Both the UNESCO World Heritage Committee and the Government’s own Reef 2050 Advisory Committee have warned that the Government’s Reef 2050 Plan, which primarily addresses water quality and land clearing, is inadequate and will not work because it does not address the primary threat to the Reef—climate change.   

UNESCO’s scientific report on coral reefs released on 23 June warns the only way to save the Reef from certain destruction before the end of the century is to halt global warming at well below 1.5-2°C above pre-industrial levels.

“The Australian Government has the power to act on global warming. It is utterly irresponsible to suggest otherwise. And Australia must act if it is serious about protecting the Reef. This means we must keep 90 per cent of existing coal reserves in the ground [1],” Ms Foster Vander Elst said.  

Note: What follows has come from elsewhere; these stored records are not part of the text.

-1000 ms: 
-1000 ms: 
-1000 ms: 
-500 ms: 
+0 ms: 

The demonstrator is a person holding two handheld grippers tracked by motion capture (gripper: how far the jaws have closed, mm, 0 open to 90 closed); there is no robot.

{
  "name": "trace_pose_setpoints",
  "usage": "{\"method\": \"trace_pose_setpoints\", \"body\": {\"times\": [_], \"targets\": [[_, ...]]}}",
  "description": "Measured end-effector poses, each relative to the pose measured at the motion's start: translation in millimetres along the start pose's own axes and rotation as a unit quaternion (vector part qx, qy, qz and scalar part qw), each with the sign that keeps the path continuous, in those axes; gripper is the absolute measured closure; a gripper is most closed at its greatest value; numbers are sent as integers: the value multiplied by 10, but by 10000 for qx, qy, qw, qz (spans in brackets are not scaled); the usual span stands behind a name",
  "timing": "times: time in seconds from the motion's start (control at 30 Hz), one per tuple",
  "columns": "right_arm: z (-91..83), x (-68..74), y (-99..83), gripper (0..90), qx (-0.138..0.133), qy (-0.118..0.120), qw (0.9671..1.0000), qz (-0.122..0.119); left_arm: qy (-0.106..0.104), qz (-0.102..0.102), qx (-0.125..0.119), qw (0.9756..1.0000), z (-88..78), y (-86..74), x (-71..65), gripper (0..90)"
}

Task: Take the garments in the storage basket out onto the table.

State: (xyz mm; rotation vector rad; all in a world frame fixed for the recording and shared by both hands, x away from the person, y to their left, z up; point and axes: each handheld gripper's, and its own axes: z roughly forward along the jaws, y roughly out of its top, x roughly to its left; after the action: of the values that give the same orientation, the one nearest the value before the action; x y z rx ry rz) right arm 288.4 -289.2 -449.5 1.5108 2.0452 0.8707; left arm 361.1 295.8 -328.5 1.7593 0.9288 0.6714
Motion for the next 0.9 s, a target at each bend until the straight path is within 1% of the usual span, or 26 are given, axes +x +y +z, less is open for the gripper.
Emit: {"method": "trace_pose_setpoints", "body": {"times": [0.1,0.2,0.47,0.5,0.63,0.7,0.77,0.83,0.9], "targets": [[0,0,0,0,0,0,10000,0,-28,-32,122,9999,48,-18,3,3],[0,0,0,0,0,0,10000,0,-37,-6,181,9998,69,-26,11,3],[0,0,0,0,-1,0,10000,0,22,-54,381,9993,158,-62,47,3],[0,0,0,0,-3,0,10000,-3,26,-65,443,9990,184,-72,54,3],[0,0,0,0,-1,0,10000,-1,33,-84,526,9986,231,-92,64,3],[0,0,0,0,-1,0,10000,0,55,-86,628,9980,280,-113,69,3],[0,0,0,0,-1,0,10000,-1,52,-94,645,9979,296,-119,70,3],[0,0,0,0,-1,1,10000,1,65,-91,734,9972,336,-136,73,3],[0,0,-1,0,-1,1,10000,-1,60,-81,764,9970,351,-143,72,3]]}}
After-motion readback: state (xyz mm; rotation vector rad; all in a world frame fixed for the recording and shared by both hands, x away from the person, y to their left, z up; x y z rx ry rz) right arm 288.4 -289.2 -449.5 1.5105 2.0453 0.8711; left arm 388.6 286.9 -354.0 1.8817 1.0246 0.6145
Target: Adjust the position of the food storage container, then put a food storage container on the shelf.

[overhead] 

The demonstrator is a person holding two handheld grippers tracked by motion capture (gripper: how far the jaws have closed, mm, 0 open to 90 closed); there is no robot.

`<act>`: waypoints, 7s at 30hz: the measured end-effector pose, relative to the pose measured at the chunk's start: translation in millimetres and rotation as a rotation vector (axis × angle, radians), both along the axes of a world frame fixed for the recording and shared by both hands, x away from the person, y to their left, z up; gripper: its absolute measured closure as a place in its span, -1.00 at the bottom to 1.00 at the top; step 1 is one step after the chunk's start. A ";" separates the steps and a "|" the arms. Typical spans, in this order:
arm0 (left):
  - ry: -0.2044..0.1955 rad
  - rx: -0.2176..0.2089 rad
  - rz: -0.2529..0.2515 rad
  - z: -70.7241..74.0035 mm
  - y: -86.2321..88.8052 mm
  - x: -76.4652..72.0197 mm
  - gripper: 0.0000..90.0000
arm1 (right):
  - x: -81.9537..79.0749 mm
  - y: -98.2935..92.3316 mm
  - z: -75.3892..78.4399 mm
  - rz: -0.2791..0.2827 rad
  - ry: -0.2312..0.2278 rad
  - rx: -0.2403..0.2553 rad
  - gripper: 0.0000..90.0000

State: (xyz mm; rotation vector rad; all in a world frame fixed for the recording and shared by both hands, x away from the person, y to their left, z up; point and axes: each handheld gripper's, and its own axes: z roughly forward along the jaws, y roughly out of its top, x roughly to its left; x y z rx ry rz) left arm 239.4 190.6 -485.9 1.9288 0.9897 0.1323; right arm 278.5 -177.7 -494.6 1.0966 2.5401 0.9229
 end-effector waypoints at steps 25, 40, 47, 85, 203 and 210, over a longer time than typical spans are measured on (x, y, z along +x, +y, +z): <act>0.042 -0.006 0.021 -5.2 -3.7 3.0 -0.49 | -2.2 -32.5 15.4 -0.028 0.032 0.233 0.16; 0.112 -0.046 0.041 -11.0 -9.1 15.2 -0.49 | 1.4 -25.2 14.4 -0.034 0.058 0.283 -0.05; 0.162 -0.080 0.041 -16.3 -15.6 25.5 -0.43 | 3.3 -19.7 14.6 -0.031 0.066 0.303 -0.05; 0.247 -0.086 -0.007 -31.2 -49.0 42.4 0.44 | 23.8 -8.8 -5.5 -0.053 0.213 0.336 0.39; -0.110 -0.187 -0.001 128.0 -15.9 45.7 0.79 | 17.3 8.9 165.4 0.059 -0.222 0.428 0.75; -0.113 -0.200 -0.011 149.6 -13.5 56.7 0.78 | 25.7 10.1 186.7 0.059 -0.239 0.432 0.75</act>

“But instead, the Queensland and Australian Governments are pouring billions of dollars of taxpayers’ money into fossil fuel subsidies, talking up the construction of more coal-fired power stations and bending over backwards to facilitate the expansion of Australian coal mining in the Galilee basin, including a proposal for the NAIF to provide a $1 billion loan to the billionaire Adani mining corporation,” said Ms Foster Vander Elst.

“When the Government is spending fifty five times more on fossil fuel subsidies [2] than on its much-touted Reef 2050 plan, it’s quite clear what its priorities really are.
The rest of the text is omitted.